ABOUT THIS TASK
Restate word for word the lines below that run from the one holding "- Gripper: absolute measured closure" through the one holding "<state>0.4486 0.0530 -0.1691", inclusive. Pictures don't belong in the copy.

PROVIDED DATA
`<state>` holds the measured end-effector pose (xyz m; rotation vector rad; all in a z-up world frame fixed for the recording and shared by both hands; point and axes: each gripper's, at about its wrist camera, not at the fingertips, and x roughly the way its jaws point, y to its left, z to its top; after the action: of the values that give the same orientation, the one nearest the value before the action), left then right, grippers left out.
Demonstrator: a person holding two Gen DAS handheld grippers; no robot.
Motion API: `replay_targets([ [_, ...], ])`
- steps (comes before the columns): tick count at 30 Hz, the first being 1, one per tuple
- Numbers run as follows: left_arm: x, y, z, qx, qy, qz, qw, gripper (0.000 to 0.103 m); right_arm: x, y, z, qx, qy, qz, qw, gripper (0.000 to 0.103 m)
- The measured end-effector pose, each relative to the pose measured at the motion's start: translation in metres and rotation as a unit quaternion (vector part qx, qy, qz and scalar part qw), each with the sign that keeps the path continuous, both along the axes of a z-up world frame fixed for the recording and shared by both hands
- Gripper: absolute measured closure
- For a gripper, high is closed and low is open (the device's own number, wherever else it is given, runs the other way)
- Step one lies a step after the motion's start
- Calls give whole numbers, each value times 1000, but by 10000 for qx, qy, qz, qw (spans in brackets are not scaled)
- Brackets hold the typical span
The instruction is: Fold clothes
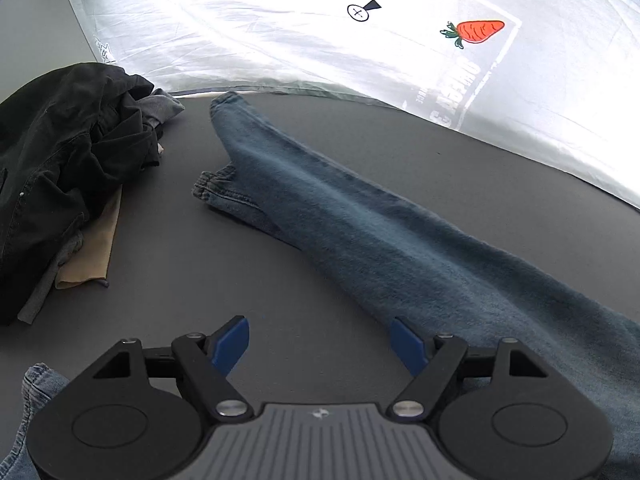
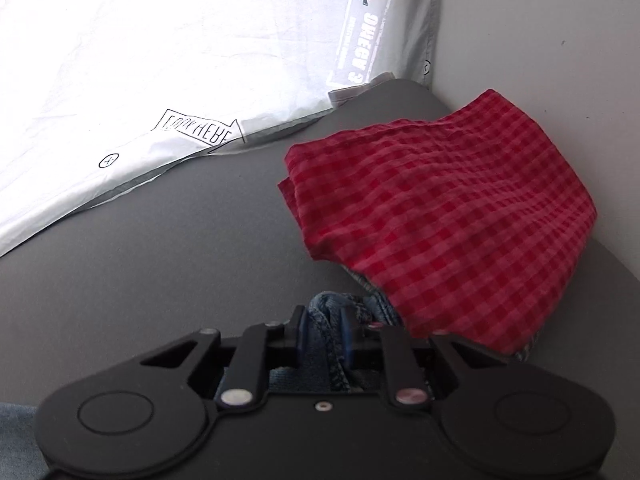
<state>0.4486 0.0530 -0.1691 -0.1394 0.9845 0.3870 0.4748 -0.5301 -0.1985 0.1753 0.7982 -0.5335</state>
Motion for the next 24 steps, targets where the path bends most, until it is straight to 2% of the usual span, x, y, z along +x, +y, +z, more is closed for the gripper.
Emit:
replay_targets([
  [2, -2, 8, 0, 39, -21, 76, 10000, 24, 10, -1, -5, -270, 181, -152, 9994, 83],
  [4, -4, 17, -2, 170, -15, 126, 9998, 24, 13, 17, -3, -712, 353, -112, 9968, 75],
  [6, -5, 29, -5, 259, -23, 208, 9994, 24, 8, 39, 4, -1116, 364, -18, 9931, 54],
  [8, -3, 47, -10, 102, -71, 455, 9989, 24, -3, 66, 14, -1397, 276, 284, 9894, 51],
  [10, 0, 69, -16, -301, -205, 836, 9958, 24, -13, 93, 23, -1426, 235, 635, 9875, 46],
  [14, 21, 102, -31, -884, -506, 1276, 9866, 24, -31, 144, 26, -1079, 286, 1420, 9836, 42],
  [16, 40, 113, -39, -943, -627, 1325, 9847, 24, -38, 170, 24, -842, 364, 1803, 9793, 42],
  [18, 60, 121, -46, -941, -668, 1356, 9840, 23, -42, 189, 18, -594, 551, 1903, 9784, 42],
  [19, 70, 125, -49, -938, -665, 1385, 9837, 17, -42, 195, 15, -415, 630, 1938, 9781, 42],
  [21, 85, 126, -51, -847, -725, 1425, 9835, 15, -43, 205, 11, -120, 766, 1999, 9767, 42],
  [22, 91, 123, -52, -690, -736, 1494, 9836, 18, -43, 208, 10, -44, 805, 2018, 9761, 42],
  [23, 96, 120, -53, -485, -758, 1586, 9832, 29, -43, 212, 9, 14, 830, 2043, 9754, 42],
  [24, 100, 116, -52, -272, -729, 1632, 9835, 64, -44, 214, 9, -4, 843, 2044, 9752, 42],
])
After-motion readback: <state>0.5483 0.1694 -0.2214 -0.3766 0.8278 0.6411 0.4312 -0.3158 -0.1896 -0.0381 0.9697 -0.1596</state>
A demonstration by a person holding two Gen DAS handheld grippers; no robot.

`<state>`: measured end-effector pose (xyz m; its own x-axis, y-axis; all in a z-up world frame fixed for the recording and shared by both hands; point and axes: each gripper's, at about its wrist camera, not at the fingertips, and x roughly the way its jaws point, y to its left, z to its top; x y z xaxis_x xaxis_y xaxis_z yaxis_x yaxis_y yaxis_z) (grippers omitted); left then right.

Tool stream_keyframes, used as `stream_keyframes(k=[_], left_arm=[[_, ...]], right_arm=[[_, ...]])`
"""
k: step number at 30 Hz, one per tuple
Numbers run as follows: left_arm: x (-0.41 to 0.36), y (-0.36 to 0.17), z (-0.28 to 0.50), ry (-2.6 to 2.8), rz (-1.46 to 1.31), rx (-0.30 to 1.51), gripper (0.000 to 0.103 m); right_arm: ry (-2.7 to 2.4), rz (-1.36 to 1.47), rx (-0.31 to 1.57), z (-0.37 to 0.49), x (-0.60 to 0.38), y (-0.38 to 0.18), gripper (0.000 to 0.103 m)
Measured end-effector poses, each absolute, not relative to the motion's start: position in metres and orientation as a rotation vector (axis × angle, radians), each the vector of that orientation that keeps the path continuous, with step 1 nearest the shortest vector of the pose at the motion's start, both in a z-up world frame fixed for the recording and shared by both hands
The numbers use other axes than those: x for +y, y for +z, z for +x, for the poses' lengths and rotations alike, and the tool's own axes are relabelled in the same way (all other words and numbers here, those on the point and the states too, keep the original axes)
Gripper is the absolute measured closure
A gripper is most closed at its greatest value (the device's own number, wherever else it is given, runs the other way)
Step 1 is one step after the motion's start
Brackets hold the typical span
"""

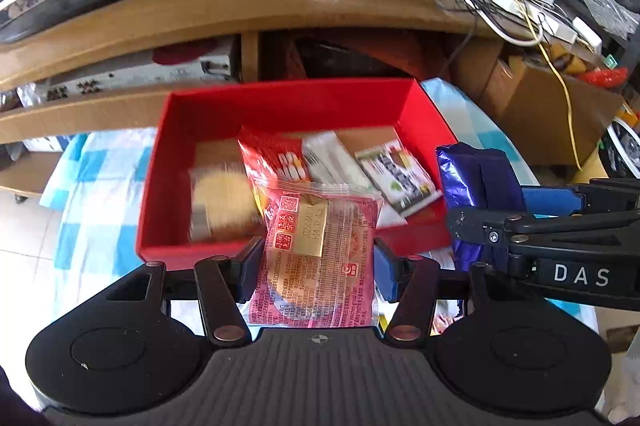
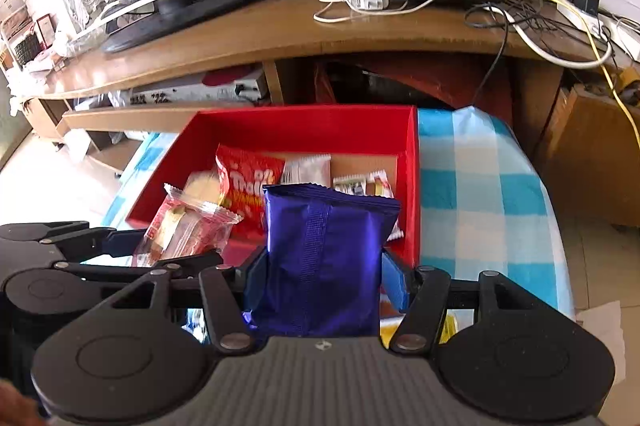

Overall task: Organize snacks
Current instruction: 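Carry the pastry and purple pack into the red box and open both grippers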

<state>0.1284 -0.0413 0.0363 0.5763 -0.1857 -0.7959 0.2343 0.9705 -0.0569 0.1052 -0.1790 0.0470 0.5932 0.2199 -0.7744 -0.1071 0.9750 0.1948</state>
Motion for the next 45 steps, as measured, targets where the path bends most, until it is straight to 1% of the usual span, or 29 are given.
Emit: stream_keyframes(k=[14, 25, 37, 42, 45], left_arm=[[-0.041, 0.036, 0.178, -0.186, 0.052, 0.89, 0.041], [-0.04, 0.015, 0.206, -0.15, 0.044, 0.929, 0.041], [-0.041, -0.008, 0.215, -0.118, 0.057, 0.972, 0.041], [-0.043, -0.01, 0.216, -0.117, 0.073, 0.981, 0.04], [-0.041, -0.008, 0.216, -0.116, 0.065, 0.979, 0.036]], right_arm=[[0.182, 0.16, 0.9, 0.161, -0.179, 0.042, 0.04], [0.181, 0.147, 0.94, 0.192, -0.176, 0.019, 0.04], [0.18, 0.145, 0.989, 0.206, -0.174, -0.007, 0.04], [0.168, 0.134, 1.005, 0.207, -0.175, -0.012, 0.04], [0.161, 0.136, 1.001, 0.207, -0.176, -0.012, 0.039]])
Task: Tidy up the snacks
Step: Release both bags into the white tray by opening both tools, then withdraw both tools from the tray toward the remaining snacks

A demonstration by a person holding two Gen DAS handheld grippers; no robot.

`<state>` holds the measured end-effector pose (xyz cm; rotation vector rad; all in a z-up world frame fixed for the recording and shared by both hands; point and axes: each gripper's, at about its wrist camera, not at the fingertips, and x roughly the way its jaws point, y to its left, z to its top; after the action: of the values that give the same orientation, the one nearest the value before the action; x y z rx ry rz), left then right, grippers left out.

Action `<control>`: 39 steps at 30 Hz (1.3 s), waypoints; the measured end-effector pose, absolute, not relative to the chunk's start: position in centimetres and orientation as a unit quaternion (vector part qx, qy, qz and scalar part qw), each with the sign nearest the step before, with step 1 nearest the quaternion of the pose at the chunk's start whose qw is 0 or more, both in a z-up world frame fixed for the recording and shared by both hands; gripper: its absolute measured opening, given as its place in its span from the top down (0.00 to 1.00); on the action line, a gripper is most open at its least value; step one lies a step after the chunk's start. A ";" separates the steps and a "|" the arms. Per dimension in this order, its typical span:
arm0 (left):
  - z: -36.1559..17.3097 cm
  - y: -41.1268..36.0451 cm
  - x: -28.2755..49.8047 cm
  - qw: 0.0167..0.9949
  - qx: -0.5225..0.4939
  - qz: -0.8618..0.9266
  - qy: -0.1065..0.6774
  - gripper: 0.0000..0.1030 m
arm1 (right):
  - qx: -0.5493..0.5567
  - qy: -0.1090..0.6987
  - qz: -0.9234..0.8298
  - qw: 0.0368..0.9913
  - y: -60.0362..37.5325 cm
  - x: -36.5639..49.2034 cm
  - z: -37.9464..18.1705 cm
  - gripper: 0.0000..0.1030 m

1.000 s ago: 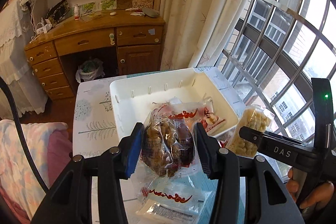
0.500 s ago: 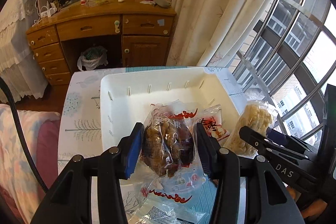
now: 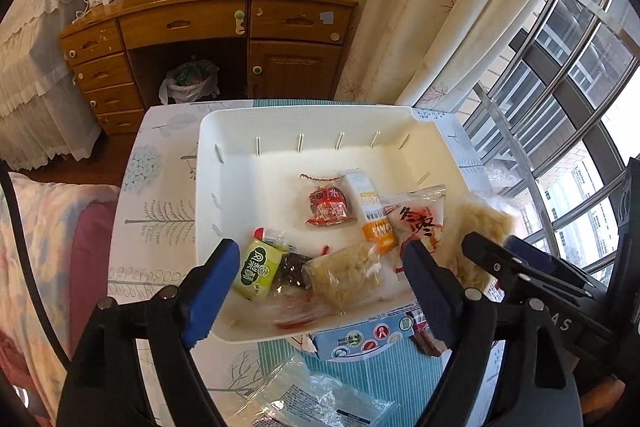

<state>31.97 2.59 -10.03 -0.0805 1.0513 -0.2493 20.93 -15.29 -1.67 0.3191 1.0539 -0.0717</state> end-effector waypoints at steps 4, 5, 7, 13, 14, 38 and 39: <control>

RESULT BELOW
- Gripper: absolute measured closure
- For a gripper, high is closed and low is open (the device's own number, wherever else it is given, runs the other way)
- Step one lies a step after the motion's start
- Calls give whole numbers, each value times 1000, but by 10000 for qx, qy, qz, qw (spans in brackets are not scaled)
- Brackets hold the typical span
The instruction is: Fold clothes
<state>0.4486 0.0530 -0.1691 -0.1394 0.9845 0.3870 0.4748 -0.5301 -0.1985 0.1753 0.7982 -0.5335</state>

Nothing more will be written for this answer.